Коробочка была старой, пластмассовой и неожиданно тяжелой.

Я внимательно ее осмотрел и на всякий случай сделал понимающее лицо.

– Вот клоун, – сказал папа, снова откинувшись на стенку. – Это просто пенал, Марата или чей-то еще. Ты внутрь посмотри.

Я посмотрел внутрь и офигел.

Внутри лежал кинжал. Ну, не кинжал, а офигенский такой нож: тонкий, с темной резной ручкой, кажется костяной, и в потертых кожаных ножнах. Небольшой, чуть длиннее моей ладони – и очень старый. Будто экспонат из нацмузея.

Я положил пенал на стол, обхватил рукоятку так и эдак, бережно снял ножны – они были в мелких морщинках, тугие и очень легкие. И пахли кисло. А лезвие оказалось почти черным. Только края светлые, даже белые, и очень острые.

– Ух ты, – прошептал я.

В книжках острыми клинками волосок на лету рубят. Я полез в лохмы, и тут, тихонько притворив дверь, в зал вошла мама. Она сказала:

– Наилек, спасибо тебе. Рустам, он, оказывается, даже сказку Дильке… Ты с ума сошел?

У нее аж голос поменялся – не интонация, а весь. Я вздрогнул, посмотрел на нож, на папу и понял, что вопрос задан не мне.

– Нормально всё, – сказал папа, не меняя усталой позы. – Это фамильный нож, я не рассказывал разве? Мне столько же было, когда дед подарил. А я и забыл про него, а тут гляжу – ба! Ну и Лукман говорит – забирай, твоему как раз время пришло. Он же в школу или там на улицу носить не будет, правда, Наиль?

Я кивнул.

– Тебе видней, – сухо сказала мама и вышла.

– Дамы без огня не бывает, – отметил папа. – Устала. И «Ак барс» продул. Не парься.

Мне было неловко, но все равно оторваться от разглядывания ножа я не мог.

– Это нержавейка? – спросил я.

– Наверно. Хотя если он действительно такой старый, как мне рассказывали, то нержавейки тогда и не было. Этот нож, говорят, у нас в семье всю дорогу первому сыну передается, с самого начала. А начало документированное у нас в тысяча семьсот восьмидесятом году как минимум.

– Лашманлык такой старый? – поразился я.

– О, он, говорят, еще при Казанском ханстве был, если не раньше. Там же захолустье, река мелкая, зато леса-леса, бурелом да сычи, дорог сроду не было. Ни монголы, ни царские ребята не доходили. А, нет, царские дошли, потому и Лашманлык. Да и монголы… Не суть. Все равно, может, и вся тысяча лет ножичку. Раритет и реликвия, считай. А металл – ну, булат какой-нибудь, а то и серебро – вон черный какой. Надо как-нибудь на анализ отдать, у дяди Андрея остались же в кримэкспертизе знакомые.

– Фигассе, – сказал я. – Смотри, а тут вроде не узор даже, а написано, вот, на рукоятке. Что написано, пап, не знаешь?

Он немедленно ответил:

– «Славному бойцу победоносной Красной армии Наилю Измайлову от командарма Котовского».
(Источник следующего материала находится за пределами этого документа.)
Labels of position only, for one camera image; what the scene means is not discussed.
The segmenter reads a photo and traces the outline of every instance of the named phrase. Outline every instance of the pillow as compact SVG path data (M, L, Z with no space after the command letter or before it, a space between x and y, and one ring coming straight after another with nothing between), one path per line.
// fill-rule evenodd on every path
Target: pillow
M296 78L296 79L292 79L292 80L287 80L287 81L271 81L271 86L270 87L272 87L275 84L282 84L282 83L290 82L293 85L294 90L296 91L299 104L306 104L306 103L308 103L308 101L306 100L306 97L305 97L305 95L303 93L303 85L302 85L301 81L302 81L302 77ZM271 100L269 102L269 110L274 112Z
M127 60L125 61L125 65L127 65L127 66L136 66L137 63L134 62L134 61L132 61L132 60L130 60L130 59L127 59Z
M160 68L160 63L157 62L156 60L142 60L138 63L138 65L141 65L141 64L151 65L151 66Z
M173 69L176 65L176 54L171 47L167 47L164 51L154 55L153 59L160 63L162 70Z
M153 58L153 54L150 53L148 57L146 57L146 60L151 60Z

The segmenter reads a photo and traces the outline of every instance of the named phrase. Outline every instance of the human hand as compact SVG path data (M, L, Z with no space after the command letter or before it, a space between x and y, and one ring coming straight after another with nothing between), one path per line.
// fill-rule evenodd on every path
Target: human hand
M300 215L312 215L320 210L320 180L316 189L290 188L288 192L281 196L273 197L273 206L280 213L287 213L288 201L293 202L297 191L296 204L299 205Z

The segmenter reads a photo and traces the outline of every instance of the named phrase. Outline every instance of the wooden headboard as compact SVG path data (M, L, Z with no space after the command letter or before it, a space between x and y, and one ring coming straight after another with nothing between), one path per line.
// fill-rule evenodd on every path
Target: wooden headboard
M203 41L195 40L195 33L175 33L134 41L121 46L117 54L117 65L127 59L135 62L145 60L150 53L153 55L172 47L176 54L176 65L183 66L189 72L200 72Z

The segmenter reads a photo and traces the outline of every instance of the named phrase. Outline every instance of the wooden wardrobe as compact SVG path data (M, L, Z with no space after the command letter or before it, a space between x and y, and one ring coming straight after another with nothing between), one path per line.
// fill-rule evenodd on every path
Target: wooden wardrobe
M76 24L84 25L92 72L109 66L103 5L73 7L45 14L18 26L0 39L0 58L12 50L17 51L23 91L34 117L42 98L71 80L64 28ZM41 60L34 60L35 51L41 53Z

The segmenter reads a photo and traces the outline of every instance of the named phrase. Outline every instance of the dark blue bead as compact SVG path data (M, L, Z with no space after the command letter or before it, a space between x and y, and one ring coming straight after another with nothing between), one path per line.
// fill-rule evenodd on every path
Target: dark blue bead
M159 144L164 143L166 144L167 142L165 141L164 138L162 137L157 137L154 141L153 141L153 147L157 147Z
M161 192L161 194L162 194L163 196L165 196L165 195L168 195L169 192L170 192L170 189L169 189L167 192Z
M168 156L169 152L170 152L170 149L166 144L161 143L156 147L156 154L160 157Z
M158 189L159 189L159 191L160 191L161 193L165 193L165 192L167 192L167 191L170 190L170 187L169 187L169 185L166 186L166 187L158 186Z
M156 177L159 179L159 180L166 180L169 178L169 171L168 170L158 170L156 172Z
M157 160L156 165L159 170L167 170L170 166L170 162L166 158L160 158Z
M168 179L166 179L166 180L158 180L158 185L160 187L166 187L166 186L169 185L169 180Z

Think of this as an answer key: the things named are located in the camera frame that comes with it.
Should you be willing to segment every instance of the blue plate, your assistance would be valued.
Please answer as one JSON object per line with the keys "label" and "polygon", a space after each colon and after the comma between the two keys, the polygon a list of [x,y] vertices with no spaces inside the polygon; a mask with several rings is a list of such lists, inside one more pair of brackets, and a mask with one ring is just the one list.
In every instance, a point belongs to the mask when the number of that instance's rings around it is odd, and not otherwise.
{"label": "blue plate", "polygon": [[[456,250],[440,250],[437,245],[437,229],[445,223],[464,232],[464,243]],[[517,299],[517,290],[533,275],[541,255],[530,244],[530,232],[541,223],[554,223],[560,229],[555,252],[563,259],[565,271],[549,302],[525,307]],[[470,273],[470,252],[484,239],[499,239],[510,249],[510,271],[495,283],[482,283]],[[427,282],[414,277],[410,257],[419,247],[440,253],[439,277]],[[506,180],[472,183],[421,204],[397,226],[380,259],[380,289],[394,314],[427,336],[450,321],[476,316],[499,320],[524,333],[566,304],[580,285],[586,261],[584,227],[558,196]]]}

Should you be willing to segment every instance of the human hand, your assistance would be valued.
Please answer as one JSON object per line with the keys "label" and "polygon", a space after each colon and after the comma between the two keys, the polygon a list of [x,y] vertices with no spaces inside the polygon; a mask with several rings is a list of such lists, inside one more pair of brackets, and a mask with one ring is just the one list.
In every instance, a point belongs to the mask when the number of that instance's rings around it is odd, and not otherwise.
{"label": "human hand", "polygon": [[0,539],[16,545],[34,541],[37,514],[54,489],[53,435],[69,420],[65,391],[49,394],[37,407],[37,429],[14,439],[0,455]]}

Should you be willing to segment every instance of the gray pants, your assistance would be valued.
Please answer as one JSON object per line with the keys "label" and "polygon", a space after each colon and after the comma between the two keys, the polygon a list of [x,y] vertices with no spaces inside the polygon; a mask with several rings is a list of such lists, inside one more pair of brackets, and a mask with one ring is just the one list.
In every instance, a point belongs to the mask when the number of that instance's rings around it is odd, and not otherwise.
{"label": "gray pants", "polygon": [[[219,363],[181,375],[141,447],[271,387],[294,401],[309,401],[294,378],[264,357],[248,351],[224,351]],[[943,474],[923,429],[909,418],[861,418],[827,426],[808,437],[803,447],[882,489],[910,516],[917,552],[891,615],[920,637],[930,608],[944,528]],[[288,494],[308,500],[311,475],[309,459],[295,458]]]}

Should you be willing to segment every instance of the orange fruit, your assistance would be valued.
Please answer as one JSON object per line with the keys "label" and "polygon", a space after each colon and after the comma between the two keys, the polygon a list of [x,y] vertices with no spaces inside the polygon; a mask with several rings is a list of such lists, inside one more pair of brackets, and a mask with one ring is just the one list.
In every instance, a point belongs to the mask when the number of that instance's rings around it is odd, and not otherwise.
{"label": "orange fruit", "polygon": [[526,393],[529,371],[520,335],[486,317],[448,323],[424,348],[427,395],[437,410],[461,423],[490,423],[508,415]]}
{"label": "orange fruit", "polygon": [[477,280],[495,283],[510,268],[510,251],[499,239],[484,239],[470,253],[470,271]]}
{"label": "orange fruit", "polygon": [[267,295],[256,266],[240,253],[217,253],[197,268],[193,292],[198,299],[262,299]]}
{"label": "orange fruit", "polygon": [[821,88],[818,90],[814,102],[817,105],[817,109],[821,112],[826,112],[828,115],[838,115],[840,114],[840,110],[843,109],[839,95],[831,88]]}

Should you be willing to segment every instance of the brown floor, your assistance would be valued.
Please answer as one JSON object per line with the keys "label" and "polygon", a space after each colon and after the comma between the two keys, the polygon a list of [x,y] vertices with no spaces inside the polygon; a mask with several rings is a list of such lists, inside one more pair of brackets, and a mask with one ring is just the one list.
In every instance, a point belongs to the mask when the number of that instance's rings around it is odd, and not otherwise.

Я не стал напоминать, что он сам ведь рассказывал о древности ножа. Кротко сказал:

– Тут не по-русски написано.

– Так и ты не русский.

– Тут по-арабски.

– Дай-ка.

Но когда я протянул нож, папа уронил поднятую было руку на колено и сказал:

– А, и так вижу. Помню, вернее. Точно, я пробовал прочитать в детстве – ума не хватило. А алфавит забыл уже. Ну, вот это «ба», «са» – а, ну «бисмилля», точно. Молитва, значит.

Хлопнула дверь, папа отвернулся и с готовностью засиял. Я тоже.

Мама прошла мимо.

Папа посмотрел на меня, скорчив страшную рожу.

Я засмеялся.

В комнату просочилась Дилька, которая торжественно сделала жест рукой и сказала, почему-то сильно окая:

– Прошу всех к столу.

– Проси, – разрешил я.

А папа, конечно, заканючил:

– Ой ты хозяюшка наша, кормилица. Что ли сама приготовила?

У них завязался бессмысленный слюнявый разговор, по итогам которого папа пообещал завтра всем колхозом умчаться в аквапарк, а Дилька, как всегда, заканючила: «На ручки!»

– На ножки, нет, на ножи! – вскричал папа, ойкнул, шлепнул себя по губам, воткнулся мне головой в живот (я охнул), забросил меня на плечо, сверху накинул Дильку, закряхтев, поднялся и с натугой заорал: «А вот теперь я вас об стеночку-то размажу!» С улюлюканьем помчался к двери – и замер.

Я, чуть не свернув шею, посмотрел прямо по курсу. В дверях стояла мама. Откуда взялась – только что в зал уходила.

Она неласково осмотрела нас и сказала:

– Есть идите, живоглоты. Третий раз зову.

И мы пошли пить чай со сливочным рулетом, а папа попутно ужин смёл, а потом и добавку. И быстро уснули.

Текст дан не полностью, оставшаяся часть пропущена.